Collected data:
# # #

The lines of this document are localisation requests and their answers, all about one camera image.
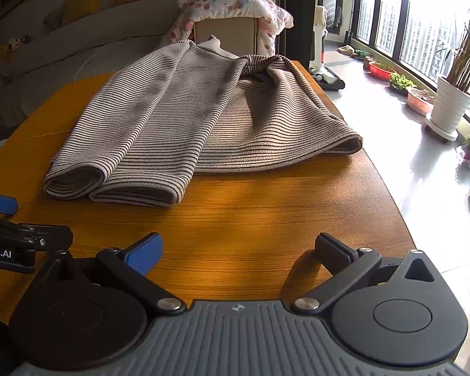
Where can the floral pink blanket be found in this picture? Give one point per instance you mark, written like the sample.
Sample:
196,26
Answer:
270,20

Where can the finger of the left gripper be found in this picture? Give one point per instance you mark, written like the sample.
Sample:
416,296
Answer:
8,205

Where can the striped brown knit sweater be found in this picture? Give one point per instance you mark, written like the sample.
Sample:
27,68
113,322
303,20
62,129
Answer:
191,108

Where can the green leafy plant tray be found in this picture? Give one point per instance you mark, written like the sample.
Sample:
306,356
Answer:
399,83

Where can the pink plant pot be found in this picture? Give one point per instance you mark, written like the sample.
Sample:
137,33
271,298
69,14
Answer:
420,101

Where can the stuffed toys on sofa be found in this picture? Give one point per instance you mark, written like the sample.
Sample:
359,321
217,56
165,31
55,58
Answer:
11,46

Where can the red plant bowl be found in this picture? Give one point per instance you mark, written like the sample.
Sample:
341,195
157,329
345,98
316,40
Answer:
380,71

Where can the white pot palm plant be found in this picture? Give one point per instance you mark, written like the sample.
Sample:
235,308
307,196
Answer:
452,96

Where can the white upright vacuum cleaner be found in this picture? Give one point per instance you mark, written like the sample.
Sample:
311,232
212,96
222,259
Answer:
325,78

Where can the beige sofa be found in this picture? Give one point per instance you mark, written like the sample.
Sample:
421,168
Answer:
99,43

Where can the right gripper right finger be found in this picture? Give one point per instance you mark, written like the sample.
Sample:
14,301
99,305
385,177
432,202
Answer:
350,269

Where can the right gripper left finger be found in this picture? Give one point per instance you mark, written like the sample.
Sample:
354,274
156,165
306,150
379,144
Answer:
127,270

# # #

◆ **Your task**
Where a line above includes "sofa", copy that line.

◆ **Exercise output**
Where can the stuffed toys on sofa be found in this picture? Give one point per instance you mark, written like the sample.
Where can the beige sofa be found in this picture? Give one point per instance you mark, written like the sample.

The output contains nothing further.